= Probabilistic epigenesis =

Probabilistic epigenesis is a way of understanding human behavior based on the relationship between experience and biology. It is a variant form of epigenetics, proposed by American psychologist Gilbert Gottlieb in 1991. Gottlieb’s model is based on Conrad H. Waddington's idea of developmental epigenesis. Both theories examine the complexity of the ways in which the brain develops and explore factors that occur outside the genome. However, probabilistic epigenesis differs from Waddington’s model as it relies much more heavily on the potential developmental impacts of experience and environment and how they interact with an individual’s genes. Probabilistic epigenesis takes into account developmental, hormonal, environmental, neuropsychological, and genetic factors in order to explain various forms of behavior.

== In developmental psychology ==
In developmental psychology, probabilistic epigenesis is a theory of human behavior that assumes that different neural structures develop and activate either based on an individual's biology or interactions with their environment. It relies on the idea that there are multi-directional interactions between biological and psychological factors, meaning probabilistic epigenesis is a non-hierarchical model of understanding development.

The biological factors, also known as genetic determinants, involve an individual's genetic makeup, and how it influences their behavior.
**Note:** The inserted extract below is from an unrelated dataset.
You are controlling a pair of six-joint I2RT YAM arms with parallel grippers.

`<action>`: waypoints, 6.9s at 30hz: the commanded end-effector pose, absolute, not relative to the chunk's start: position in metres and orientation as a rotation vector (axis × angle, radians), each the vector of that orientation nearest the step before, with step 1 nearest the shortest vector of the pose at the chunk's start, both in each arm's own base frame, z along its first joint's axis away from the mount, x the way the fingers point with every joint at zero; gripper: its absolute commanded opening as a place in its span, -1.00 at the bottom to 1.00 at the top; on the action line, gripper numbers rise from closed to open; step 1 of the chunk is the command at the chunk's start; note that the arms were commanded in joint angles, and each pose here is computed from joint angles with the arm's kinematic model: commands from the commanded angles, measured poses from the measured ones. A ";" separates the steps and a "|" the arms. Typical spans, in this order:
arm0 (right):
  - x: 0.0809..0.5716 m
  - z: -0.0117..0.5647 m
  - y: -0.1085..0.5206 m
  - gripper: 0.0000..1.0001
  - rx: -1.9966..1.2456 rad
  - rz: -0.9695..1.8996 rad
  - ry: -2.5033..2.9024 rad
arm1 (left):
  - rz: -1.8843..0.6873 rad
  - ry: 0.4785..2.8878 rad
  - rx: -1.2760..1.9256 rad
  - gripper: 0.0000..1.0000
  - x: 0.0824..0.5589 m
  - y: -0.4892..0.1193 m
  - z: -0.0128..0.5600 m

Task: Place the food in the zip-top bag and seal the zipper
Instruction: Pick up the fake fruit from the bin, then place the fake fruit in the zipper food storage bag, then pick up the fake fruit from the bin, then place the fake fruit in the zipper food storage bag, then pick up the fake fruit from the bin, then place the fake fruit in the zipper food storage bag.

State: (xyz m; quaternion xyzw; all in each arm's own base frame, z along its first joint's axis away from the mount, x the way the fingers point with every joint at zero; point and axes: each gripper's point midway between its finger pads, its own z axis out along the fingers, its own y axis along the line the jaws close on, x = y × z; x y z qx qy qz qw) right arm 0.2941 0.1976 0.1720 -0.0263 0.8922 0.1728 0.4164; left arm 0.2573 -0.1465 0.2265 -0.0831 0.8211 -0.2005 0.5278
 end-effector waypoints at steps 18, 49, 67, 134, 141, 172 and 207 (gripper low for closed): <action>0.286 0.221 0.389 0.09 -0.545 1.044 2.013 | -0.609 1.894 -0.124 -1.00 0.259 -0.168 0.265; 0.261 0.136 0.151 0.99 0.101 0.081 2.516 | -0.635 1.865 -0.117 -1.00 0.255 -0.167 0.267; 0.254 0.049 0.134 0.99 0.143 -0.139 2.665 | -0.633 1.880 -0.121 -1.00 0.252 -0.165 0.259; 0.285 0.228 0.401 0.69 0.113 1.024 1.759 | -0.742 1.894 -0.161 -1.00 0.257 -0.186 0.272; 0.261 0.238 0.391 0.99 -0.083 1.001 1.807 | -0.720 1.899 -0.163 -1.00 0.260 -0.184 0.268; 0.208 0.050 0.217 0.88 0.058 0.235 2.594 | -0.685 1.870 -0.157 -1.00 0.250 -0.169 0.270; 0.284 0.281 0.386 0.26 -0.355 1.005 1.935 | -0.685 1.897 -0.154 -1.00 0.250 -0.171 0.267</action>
These factors must be looked at alongside environment variables, however, as the number of genes in a human brain is insufficient in regards to explaining all aspects of the human mind–there is simply not enough storage. According to the theory of probabilistic epigenesis, the environment (socioeconomic, household, etc.) in which a person lives and interacts with contributes to overall behavioral development by triggering certain genetic information to activate.

=== Socioeconomic environment ===
The relationship between socioeconomically disadvantaged youth and poor physical health is a topic notably evaluated by James Hamblin. Research has proven there is a correlation between disadvantaged youth and high blood pressure, excess body fat, and high levels of cortisol. The pressures associated with a low socioeconomic background have proven to produce chronic stress in individuals who strive for upward mobility, likely due to the increased familial and social pressures. Subsequently, chronic stress has been linked to a breakdown in bodily functions, and is thus a stimulant for disease. In other words, this means that the extrinsic factor of socioeconomic class can cause an individual to be less physically capable of handling stress and heavy workloads than someone born into a wealthier environment. This means that their self-control and work ethic comes with the price of their health, as people from low socioeconomic backgrounds are more likely to age faster at the cellular level.

=== Household environment ===
An unpredictable and chaotic household structure can be linked to socioemotional development. Socioemotional development, if occurring in an environment that lacks a regular pattern, can result in behavioral difficulties and symptoms of internalization.

An example of this can be seen in a study conducted by Urie Bronfenbrenner, in which he examines how the exchange of energy between the developing child and the persons and objects in their close settings effects their development. His research ultimately suggests that the more regular and positive these household interactions are, the better the child will perform academically and the less likely they will be to internalize problems.

== In neuropsychology ==
Gottlieb's model of probabilistic epigenesis is based on the idea that certain areas of the brain are operational before they are completely developed. This means that, while the development process is occurring, neural structures are prone to influence–either internal or external. The multi-directional relationship between these influences is again important when regarding brain development into maturation, as brain maturation and functional experience are both the cause and effect of one another.

=== Contrasting the "nature versus nurture" model ===
“Nature versus nurture,” a term coined by Francis Galton in the late 1800s, was an early and simple way of explaining human behavior. In this model, child development into adolescence and adulthood can be explained either by intrinsic aspects of the child or by extrinsic factors influencing the child.

Probabilistic epigenesis draws from this model in that it emphasizes the importance of factors that could be categorized as nature and/or nurture. However, it expands upon and complicates the idea that it is either nature or nurture that causes a person to act a certain way. In probabilistic epigenesis, nature and nurture interact so that every variable is both a cause and an effect. As developmental and neurological understandings have progressed, the idea that intrinsic and extrinsic factors interact with one another rather than independently, as suggested in the probabilistic epigenesis model, has become the predominant way of understanding behavior.